Wed 7 Jun 2006
But it looks and sounds like a duck
I recently read an article by Bruce Eckel which was published in the very enjoyable and immensely entertaining Joel Spolsky’s The Best Software Writing I in which Bruce referred to Duck Typing. Bruce was talking about Python, but I think the same thing applies to some other languages such as Ruby and Smalltalk, and perhaps some others. The point is that they don’t rely on strong typing, but rather Duck Typing, as in If it looks like a duck and behaves like a duck then we can treat it like a duck.
Now that is all well and good, and I have no argument. But it got me thinking about datasets in .NET. Microsoft loves datasets, and so does almost every author of books about ADO.NET.
But not me. I don’t like them and I don’t use them. And I gather that I am not alone – it seems that many (is it most?) application programmers get their data using some mechanism other than datasets.
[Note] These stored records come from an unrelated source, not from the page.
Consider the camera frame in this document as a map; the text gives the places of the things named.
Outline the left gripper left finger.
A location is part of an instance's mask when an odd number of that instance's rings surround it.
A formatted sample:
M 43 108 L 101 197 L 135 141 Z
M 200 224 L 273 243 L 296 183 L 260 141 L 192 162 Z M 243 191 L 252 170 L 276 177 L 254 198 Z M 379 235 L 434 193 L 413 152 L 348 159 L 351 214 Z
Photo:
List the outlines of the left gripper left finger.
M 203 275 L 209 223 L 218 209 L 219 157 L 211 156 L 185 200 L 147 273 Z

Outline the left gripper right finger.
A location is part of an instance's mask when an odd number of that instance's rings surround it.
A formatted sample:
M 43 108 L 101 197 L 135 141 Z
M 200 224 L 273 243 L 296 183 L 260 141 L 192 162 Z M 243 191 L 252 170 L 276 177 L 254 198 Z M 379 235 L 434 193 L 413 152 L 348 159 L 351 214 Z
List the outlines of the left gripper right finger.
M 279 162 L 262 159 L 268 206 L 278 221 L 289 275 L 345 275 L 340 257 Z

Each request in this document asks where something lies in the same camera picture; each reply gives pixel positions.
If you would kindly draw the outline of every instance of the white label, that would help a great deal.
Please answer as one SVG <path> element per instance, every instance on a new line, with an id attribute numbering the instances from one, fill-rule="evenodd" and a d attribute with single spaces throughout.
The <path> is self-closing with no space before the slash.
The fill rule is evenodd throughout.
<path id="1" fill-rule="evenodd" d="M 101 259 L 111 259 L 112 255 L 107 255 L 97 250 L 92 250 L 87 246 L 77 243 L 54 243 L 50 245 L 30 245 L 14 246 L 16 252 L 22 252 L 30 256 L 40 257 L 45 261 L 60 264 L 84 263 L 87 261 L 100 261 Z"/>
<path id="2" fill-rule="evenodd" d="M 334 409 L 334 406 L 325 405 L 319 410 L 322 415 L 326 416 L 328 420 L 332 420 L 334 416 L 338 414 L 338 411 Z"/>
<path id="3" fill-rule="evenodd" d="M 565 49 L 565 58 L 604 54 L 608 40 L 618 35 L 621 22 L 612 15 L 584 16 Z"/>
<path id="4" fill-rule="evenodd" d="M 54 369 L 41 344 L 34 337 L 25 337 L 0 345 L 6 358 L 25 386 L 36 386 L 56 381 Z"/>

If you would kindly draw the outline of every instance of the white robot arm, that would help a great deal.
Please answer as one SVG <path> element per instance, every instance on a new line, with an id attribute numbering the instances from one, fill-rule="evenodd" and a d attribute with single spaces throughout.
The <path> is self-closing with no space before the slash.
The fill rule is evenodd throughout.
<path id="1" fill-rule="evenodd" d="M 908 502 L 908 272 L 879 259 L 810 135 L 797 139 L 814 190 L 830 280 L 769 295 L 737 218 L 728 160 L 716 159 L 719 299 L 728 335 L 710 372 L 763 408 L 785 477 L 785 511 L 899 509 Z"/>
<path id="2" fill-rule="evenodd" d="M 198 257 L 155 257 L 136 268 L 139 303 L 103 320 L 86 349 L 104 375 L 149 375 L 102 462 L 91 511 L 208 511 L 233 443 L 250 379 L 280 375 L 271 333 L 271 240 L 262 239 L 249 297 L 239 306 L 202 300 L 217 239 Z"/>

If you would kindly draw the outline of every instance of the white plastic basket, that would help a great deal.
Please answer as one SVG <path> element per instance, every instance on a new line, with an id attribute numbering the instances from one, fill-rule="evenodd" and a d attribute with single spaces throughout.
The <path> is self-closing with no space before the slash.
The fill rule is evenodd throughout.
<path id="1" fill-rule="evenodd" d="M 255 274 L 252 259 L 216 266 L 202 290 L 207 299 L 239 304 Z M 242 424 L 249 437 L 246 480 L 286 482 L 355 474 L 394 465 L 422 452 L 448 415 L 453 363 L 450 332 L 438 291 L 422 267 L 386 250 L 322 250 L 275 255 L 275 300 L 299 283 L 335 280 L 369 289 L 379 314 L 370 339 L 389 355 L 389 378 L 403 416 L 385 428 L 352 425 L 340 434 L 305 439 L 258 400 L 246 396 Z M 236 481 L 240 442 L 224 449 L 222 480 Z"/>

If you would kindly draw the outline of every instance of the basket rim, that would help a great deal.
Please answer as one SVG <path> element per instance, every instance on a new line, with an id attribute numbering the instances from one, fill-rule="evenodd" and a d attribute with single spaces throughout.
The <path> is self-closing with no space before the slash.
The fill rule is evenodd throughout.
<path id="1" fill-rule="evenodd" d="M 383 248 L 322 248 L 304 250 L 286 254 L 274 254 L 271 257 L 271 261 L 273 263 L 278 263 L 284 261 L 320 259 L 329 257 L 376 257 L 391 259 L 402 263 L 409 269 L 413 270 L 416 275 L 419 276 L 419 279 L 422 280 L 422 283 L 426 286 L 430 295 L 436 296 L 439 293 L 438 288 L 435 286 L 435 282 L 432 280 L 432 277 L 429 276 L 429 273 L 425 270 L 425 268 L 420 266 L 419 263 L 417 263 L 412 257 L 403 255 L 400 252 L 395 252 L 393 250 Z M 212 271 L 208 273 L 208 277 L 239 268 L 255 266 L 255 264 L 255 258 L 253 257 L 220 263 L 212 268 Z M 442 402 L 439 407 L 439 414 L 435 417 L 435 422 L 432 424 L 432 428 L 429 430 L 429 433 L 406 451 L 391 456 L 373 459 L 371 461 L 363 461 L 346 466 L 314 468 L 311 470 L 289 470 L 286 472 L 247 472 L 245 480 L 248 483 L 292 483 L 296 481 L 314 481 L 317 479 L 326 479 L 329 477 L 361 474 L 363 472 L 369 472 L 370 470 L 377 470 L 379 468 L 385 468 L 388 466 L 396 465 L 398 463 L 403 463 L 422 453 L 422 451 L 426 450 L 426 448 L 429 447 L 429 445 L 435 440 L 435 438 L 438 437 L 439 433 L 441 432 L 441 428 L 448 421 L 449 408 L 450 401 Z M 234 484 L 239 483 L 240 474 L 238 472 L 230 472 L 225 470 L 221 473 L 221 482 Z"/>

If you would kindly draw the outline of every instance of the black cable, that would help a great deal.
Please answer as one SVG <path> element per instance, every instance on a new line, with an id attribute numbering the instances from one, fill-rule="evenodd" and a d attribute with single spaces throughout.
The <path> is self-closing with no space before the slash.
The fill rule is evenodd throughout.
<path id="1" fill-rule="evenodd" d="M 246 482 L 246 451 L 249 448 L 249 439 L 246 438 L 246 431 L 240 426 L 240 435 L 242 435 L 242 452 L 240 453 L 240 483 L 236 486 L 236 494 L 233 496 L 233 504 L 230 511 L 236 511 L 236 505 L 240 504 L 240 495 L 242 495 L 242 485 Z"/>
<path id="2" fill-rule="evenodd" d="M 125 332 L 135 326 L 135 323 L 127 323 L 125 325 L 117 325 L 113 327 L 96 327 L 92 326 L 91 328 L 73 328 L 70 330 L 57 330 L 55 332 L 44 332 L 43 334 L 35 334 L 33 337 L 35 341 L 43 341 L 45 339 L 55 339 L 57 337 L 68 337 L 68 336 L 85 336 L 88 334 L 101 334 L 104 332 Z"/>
I am not going to delve into the mysteries of datasets here, suggest that they are necessarily evil, or even
What I will do, however, is point out that the dataset is really a goose, camouflaged to look like a database, and therein lies the problem, or at least, one of its problems.
Microsoft describes the dataset like this The DataSet is an in-memory cache of data retrieved from a data source. And that is correct, that’s exactly what the dataset is. And the good thing about it is that, unlike its predecessor, the Recordset found in DAO and ADO, it is disconnected from the database.
So when you fill a dataset with data, usually using the DataAdapter’s Fill method, you are creating an in-memory copy of the table or tables, or relations contained in the database. But being a disconnected copy, anything you do to the dataset is not copied or merged into the database until you explicitly tell it to merge, using a merge method or something similar.
Now don’t get me wrong here. This is a Good Thing. Disconnected datasets are a much better way to deal with data than a connected recordset.
The problem is the duck. It looks like a database table, and behaves like a database table, and in fact, it is a table. But it is a copy of the table in the database at the time you created the dataset. If you keep it around too long the dataset and the underlying datatables can get out of sync.
Of course, this is a problem with all concurrent systems, but the difficulty with the dataset is that it looks so much like a duck that you can easily forget that it is really a goose.